Response to RQ 2. There is a considerable amount of state-related variance but no temporal dependencies between consecutive observations
First, we implemented the single-trait LST model for ΔSNRa (as chosen in RQ1) to investigate the overall state-related variance. The complete Mplus output can be consulted in our Zenodo repository (https://doi.org/10.5281/zenodo.13960717). Table 1 provides an overview of model fit indices, with good model fit usually indicated by RMSEA < .07; CFI > 0.95; TLI > .95; SRMR < .08 and a low χ2 relative to the degrees of freedom with p > .05 (Hooper et al., 2008). Among all indices, the RMSEA indicated good fit, while the others did not meet the cut-off criteria. The average state-related variance amounted to .787 for the 20 longitudinal measures taken into account (N2 = 169 participants). This indicates that almost 79% of the variance observed in the measured listening preferences is attributable to situational (or state) fluctuations, while about 21% of the variance observed is due to stable trait-like preferences. Variance estimates for the single time points varied between .607 (p = < .001) and .895 (p = <.001) and can be consulted in the Mplus output.
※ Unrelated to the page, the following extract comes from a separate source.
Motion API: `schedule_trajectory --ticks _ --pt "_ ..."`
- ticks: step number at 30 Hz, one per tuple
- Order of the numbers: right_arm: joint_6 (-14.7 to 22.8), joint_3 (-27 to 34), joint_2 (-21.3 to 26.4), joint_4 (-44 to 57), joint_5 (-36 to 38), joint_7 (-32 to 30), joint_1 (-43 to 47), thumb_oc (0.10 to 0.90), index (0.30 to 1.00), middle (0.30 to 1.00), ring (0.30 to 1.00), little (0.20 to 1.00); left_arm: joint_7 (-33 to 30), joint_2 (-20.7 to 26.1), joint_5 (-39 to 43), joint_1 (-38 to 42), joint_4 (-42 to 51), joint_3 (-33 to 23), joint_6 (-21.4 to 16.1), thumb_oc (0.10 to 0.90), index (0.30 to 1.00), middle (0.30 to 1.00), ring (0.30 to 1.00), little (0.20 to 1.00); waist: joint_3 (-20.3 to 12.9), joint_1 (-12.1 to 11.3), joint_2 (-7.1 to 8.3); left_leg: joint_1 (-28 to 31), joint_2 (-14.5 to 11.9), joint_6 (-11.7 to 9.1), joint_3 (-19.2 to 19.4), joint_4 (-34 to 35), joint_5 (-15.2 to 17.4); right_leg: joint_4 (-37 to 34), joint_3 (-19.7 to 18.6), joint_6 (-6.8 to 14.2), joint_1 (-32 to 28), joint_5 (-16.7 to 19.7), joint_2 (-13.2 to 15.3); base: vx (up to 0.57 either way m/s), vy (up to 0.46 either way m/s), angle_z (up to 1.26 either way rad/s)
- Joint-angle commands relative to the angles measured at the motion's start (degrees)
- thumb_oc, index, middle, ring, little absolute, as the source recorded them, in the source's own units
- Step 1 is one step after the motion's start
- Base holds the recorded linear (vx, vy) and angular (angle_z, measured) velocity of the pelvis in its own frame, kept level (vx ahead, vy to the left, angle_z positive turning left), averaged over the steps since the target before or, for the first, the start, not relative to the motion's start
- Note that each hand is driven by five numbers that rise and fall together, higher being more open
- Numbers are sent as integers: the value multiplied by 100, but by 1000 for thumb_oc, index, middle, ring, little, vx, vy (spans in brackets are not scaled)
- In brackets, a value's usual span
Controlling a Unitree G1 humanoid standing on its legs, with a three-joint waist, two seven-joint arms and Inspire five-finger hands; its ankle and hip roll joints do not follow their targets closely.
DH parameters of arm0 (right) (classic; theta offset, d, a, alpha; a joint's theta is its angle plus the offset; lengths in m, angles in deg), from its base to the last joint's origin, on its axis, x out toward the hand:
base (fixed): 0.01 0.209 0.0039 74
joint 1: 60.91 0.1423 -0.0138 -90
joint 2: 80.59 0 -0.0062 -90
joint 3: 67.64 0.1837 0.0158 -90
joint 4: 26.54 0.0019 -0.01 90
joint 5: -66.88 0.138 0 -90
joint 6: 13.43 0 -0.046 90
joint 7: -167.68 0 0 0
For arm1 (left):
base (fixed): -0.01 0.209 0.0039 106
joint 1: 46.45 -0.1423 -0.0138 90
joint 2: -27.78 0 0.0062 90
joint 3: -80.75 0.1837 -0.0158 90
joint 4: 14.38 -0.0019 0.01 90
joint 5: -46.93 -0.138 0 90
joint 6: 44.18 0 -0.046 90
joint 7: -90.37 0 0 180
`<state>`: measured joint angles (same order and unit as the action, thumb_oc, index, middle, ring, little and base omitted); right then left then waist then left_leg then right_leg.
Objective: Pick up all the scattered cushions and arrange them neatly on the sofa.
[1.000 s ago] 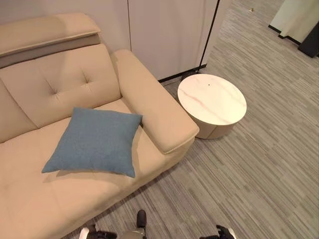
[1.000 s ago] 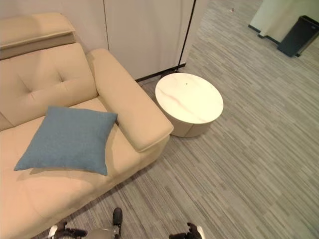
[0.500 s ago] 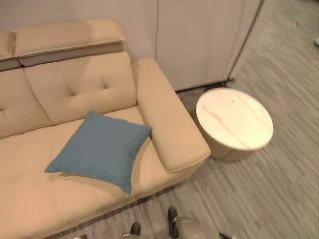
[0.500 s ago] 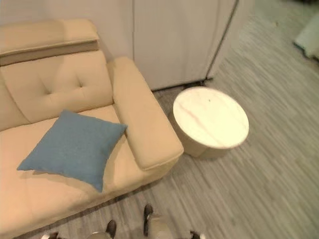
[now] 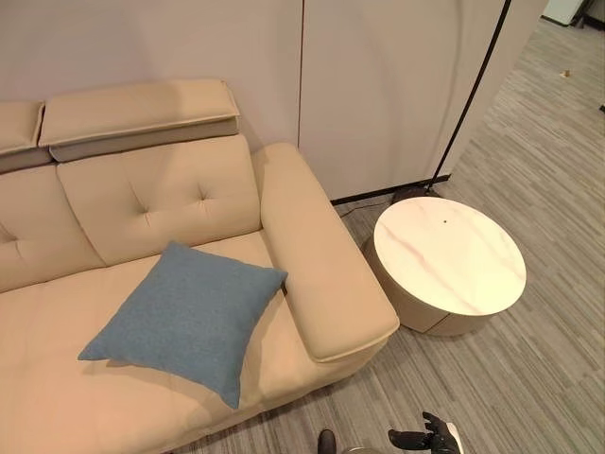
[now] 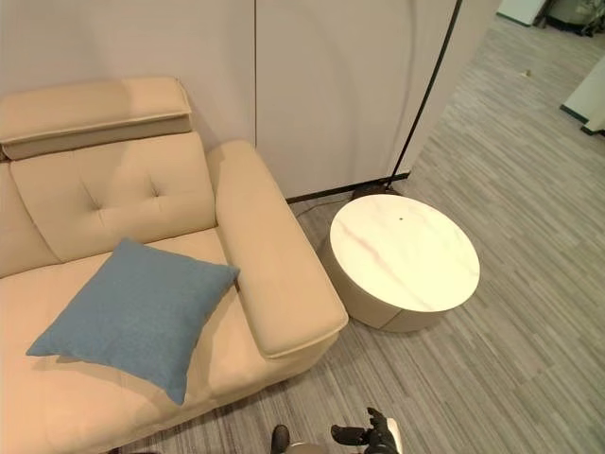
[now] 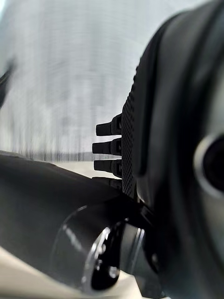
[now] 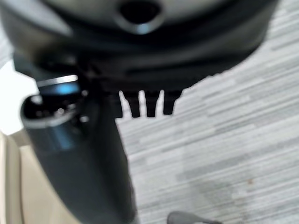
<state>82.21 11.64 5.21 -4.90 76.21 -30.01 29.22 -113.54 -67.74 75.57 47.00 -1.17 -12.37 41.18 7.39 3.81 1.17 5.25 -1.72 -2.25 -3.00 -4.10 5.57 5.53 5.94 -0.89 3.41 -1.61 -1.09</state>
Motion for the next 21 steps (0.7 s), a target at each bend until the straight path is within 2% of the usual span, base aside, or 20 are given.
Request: schedule_trajectory --ticks 1,2,3,4,5,6,7,8,9,11,13,16,21 --pt "40 -56 197 83 -184 -76 63 800 900 900 900 900 57 244 1118 344 411 -215 -554 800 900 900 900 900 450 -4 265 -1324 386 -363 388 -2306 -1106 -102 -157 152 -323 9 161 -173 -132 10" --pt "-26 -103 242 54 -243 -65 109 800 900 900 900 900 58 257 1330 445 541 -218 -589 800 900 900 900 900 511 -31 318 -1609 334 -320 458 -2754 -1137 -122 -193 96 -342 26 167 -100 -100 -11" --pt "-109 -174 311 15 -361 -67 129 800 900 900 900 900 -6 257 1639 530 735 -234 -702 800 900 900 900 900 530 -63 359 -1757 269 -179 590 -2946 -956 -192 -243 80 -381 35 170 28 7 -38" --pt "-282 -289 456 -62 -724 -75 58 800 900 900 900 900 -42 142 2305 508 1371 -334 -985 800 900 900 900 900 506 -81 366 -1699 -149 -83 646 -2411 -687 -304 -337 167 -488 19 223 98 92 -60" --pt "-335 -289 516 -73 -828 -67 19 800 900 900 900 900 -55 79 2520 415 1792 -299 -1111 800 900 900 900 900 474 -74 357 -1489 -338 -53 667 -1925 -579 -345 -364 232 -509 17 276 99 106 -60" --pt "-336 -288 516 -72 -828 -67 17 800 900 900 900 900 -60 77 2518 409 1800 -297 -1110 800 900 900 900 900 462 -76 372 -1478 -321 -51 677 -1876 -617 -351 -368 233 -498 28 292 89 118 -47" --pt "-372 -220 586 -90 -838 -73 -19 800 900 900 900 900 -74 -2 2774 283 2265 -289 -1247 800 900 900 900 900 427 -75 322 -1277 -491 -53 593 -1254 -584 -370 -413 298 -509 -2 300 97 147 -28" --pt "-444 -145 666 -116 -876 -102 -34 800 900 900 900 900 -100 -77 2957 136 2674 -227 -1315 800 900 900 900 900 401 -93 267 -1279 -647 -93 382 -682 -773 -349 -458 360 -523 -60 310 151 202 -16" --pt "-410 -58 704 -65 -831 -80 -51 800 900 900 900 900 25 -196 3271 76 3021 -285 -1451 800 900 900 900 900 326 -72 179 -1011 -765 -106 292 -113 -787 -356 -527 386 -522 -122 293 160 194 -12" --pt "-425 138 748 -128 -867 -27 -160 800 900 900 900 900 146 -266 3511 -3 3081 -322 -1362 800 900 900 900 900 173 24 4 -746 -771 -201 154 452 -905 -341 -559 443 -508 -160 296 174 225 -23" --pt "-450 264 745 -166 -808 -2 -163 800 900 900 900 900 263 -249 3687 121 3019 -293 -1334 800 900 900 900 900 92 123 -67 -492 -718 -271 240 861 -995 -376 -541 503 -508 -120 382 149 286 -30" --pt "-412 313 716 -207 -667 41 -190 800 900 900 900 900 335 -111 3761 418 2750 -395 -1267 800 900 900 900 900 48 192 -40 -414 -594 -261 368 910 -856 -487 -605 615 -496 -20 532 62 201 -16" --pt "-361 60 664 -269 -639 105 -147 800 900 900 900 900 219 181 3824 1077 2324 -596 -1315 800 900 900 900 900 213 278 51 -662 -416 -171 558 910 -723 -581 -750 767 -96 169 708 -53 157 -14"
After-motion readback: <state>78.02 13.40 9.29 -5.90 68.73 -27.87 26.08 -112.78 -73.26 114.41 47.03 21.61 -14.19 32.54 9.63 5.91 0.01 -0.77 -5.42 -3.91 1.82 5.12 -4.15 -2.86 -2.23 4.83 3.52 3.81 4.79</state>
Secondly, we extended the LST model for ΔSNRa to a LST-AR model to explore potential time-series dynamics of the observed state-related variance. First-order AR effects indicate the temporal dependency of each observation on the previous one. When taking AR effects into account, the model fit improved. AIC, BIC, SABIC were smaller than in the LST model and the other fit indices were closer to the cut-off values (see table 1). The average state-related variance amounted to .778 (see the Mplus output for the single time points estimates). Overall, four out of 19 AR effects were significant: AR effect of time point 2 on 3 (.222, p = .004), time point 6 on 7 (.120, p = .046), time point 8 on 9 (.243, p = < .001), and time point 18 on 19 (.349, p = < .001). These four first-order AR effects indicate an effect of the evening measurement on the following morning’s observation. However, these effects had very low magnitude and did not show a consistent pattern, thus no conclusions on systematic linear temporal dependency could be derived. Consequently, we did not estimate second-order AR effects, which refer to the dependence of an observation to the previous-to-last time point (in our case the dependence of a morning measurement on the previous morning and of an evening measurement on the previous evening). We refer to the Mplus output for all first-order AR effects estimates (see Zenodo repository).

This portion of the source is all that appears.